TASK INSTRUCTIONS: Give, as a bare number, the count of lines below that contain "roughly".

◇ ◇ ◇ ◇ ◇ ◇ ◇

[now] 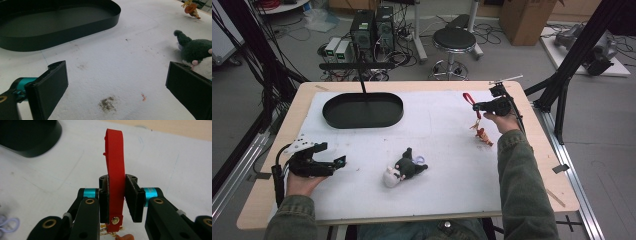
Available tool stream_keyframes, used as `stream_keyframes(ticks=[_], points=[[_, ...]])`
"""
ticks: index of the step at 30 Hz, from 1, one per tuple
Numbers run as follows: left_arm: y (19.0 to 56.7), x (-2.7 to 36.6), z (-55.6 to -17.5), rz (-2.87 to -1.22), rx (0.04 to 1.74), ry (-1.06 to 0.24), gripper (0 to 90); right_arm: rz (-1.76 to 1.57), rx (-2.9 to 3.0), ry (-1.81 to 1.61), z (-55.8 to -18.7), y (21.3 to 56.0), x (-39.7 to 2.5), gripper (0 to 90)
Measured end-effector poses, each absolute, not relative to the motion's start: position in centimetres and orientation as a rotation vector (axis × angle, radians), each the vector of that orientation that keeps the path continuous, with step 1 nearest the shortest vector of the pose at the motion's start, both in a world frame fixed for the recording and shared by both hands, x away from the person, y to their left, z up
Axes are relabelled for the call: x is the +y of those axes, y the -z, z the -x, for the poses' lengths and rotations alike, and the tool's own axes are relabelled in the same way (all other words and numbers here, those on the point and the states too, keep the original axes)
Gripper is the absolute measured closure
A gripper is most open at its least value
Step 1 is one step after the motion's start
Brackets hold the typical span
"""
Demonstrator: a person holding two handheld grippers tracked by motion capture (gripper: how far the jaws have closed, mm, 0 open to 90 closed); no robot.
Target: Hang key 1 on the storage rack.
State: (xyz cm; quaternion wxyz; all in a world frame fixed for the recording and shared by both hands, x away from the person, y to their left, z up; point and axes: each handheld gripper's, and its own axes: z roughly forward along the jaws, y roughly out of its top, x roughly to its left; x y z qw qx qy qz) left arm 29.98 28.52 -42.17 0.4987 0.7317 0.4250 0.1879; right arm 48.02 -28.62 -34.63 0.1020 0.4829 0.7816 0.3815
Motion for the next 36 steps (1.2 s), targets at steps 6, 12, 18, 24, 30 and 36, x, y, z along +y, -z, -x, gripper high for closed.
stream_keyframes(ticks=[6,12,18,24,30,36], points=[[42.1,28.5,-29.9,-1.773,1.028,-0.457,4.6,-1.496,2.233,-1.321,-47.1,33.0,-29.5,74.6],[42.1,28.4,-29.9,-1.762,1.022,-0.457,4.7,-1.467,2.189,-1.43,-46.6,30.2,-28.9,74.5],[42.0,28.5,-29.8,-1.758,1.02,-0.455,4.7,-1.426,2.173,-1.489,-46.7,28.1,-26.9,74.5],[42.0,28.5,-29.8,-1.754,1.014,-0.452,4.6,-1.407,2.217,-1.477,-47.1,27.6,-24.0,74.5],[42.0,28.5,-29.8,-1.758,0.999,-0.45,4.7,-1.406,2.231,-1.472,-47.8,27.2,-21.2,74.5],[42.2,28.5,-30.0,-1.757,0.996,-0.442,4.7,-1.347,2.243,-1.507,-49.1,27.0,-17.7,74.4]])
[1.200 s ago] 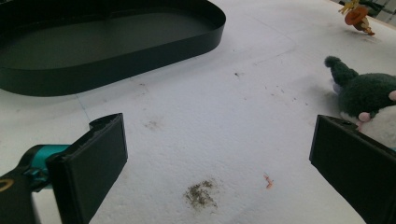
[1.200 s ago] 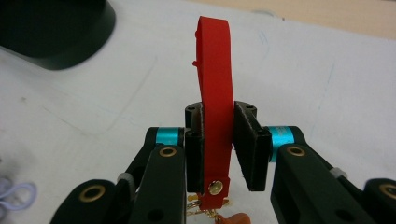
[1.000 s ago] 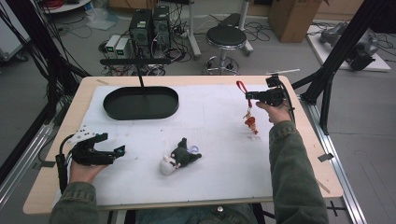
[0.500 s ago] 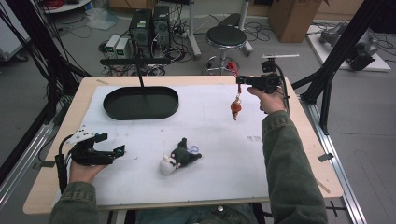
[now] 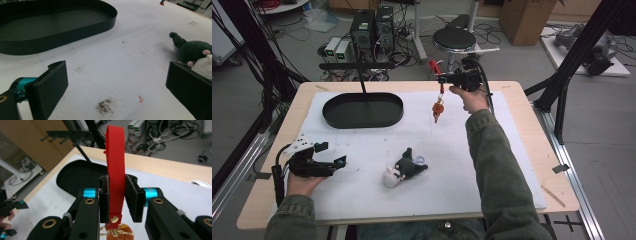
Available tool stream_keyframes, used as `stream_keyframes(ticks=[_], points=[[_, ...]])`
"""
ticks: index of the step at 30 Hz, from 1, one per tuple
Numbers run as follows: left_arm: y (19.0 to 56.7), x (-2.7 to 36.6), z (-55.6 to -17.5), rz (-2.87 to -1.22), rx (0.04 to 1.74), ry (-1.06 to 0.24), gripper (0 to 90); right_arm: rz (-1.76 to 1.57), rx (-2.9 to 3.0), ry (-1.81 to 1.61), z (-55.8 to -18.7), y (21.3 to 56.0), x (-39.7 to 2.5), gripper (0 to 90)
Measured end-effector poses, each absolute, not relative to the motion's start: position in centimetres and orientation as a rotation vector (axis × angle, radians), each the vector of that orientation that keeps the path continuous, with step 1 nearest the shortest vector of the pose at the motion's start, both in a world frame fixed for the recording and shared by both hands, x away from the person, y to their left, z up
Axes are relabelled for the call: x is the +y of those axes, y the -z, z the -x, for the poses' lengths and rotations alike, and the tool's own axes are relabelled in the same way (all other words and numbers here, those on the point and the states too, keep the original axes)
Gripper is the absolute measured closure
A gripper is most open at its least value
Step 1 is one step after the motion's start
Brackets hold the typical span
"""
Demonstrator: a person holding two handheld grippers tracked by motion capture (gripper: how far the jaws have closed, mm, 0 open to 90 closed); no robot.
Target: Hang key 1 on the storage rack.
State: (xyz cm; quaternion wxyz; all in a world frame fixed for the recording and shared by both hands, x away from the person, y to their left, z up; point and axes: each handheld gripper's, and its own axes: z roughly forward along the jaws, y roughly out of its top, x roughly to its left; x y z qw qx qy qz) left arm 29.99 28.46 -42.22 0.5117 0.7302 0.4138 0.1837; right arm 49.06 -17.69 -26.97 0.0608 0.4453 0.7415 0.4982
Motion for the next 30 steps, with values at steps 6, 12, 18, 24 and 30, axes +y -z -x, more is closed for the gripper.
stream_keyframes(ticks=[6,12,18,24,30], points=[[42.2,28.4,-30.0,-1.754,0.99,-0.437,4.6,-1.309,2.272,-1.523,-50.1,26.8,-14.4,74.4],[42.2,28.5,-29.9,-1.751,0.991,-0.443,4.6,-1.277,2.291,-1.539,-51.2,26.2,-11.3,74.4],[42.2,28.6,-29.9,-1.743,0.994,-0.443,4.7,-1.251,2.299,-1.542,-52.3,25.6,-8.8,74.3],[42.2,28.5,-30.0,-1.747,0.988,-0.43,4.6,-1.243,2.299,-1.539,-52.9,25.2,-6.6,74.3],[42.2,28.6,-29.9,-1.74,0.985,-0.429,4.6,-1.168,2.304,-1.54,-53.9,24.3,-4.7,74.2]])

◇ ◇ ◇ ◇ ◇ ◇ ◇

RESULT: 2